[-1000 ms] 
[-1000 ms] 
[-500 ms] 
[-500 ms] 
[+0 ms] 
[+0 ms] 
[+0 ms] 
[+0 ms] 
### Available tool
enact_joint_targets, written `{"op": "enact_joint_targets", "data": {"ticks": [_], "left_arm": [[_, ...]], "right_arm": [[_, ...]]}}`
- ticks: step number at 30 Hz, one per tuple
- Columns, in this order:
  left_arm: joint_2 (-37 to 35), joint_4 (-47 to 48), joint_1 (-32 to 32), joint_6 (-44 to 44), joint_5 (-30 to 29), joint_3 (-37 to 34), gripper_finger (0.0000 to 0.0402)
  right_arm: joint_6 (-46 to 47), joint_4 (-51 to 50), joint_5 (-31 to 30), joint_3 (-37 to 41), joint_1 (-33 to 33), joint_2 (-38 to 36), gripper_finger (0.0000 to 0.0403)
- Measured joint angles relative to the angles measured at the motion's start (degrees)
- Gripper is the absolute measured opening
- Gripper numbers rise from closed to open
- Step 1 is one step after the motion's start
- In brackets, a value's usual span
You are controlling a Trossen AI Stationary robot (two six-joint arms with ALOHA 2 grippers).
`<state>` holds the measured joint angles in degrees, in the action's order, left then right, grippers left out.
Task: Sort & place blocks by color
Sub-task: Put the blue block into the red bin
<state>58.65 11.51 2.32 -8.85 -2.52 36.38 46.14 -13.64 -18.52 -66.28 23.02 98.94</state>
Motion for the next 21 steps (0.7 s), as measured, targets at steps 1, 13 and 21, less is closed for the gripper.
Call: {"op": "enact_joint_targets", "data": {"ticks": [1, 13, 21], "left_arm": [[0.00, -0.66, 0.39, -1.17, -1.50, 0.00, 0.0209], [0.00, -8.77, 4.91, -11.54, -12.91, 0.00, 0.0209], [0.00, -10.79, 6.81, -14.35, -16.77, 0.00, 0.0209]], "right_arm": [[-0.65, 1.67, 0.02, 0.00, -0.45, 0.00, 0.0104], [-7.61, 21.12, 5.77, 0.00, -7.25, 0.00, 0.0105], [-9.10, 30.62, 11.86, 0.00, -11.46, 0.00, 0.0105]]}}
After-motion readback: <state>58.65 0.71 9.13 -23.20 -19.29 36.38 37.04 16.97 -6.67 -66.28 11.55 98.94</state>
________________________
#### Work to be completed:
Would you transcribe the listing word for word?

#### Answer to this exercise:
[-1000 ms] 
[-1000 ms] 
[-500 ms] 
[-500 ms] 
[+0 ms] 
[+0 ms] 
[+0 ms] 
[+0 ms] 
### Available tool
enact_joint_targets, written `{"op": "enact_joint_targets", "data": {"ticks": [_], "left_arm": [[_, ...]], "right_arm": [[_, ...]]}}`
- ticks: step number at 30 Hz, one per tuple
- Columns, in this order:
  left_arm: joint_2 (-37 to 35), joint_4 (-47 to 48), joint_1 (-32 to 32), joint_6 (-44 to 44), joint_5 (-30 to 29), joint_3 (-37 to 34), gripper_finger (0.0000 to 0.0402)
  right_arm: joint_6 (-46 to 47), joint_4 (-51 to 50), joint_5 (-31 to 30), joint_3 (-37 to 41), joint_1 (-33 to 33), joint_2 (-38 to 36), gripper_finger (0.0000 to 0.0403)
- Measured joint angles relative to the angles measured at the motion's start (degrees)
- Gripper is the absolute measured opening
- Gripper numbers rise from closed to open
- Step 1 is one step after the motion's start
- In brackets, a value's usual span
You are controlling a Trossen AI Stationary robot (two six-joint arms with ALOHA 2 grippers).
`<state>` holds the measured joint angles in degrees, in the action's order, left then right, grippers left out.
Task: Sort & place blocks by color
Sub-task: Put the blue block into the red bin
<state>58.65 11.51 2.32 -8.85 -2.52 36.38 46.14 -13.64 -18.52 -66.28 23.02 98.94</state>
Motion for the next 21 steps (0.7 s), as measured, targets at steps 1, 13 and 21, less is closed for the gripper.
Call: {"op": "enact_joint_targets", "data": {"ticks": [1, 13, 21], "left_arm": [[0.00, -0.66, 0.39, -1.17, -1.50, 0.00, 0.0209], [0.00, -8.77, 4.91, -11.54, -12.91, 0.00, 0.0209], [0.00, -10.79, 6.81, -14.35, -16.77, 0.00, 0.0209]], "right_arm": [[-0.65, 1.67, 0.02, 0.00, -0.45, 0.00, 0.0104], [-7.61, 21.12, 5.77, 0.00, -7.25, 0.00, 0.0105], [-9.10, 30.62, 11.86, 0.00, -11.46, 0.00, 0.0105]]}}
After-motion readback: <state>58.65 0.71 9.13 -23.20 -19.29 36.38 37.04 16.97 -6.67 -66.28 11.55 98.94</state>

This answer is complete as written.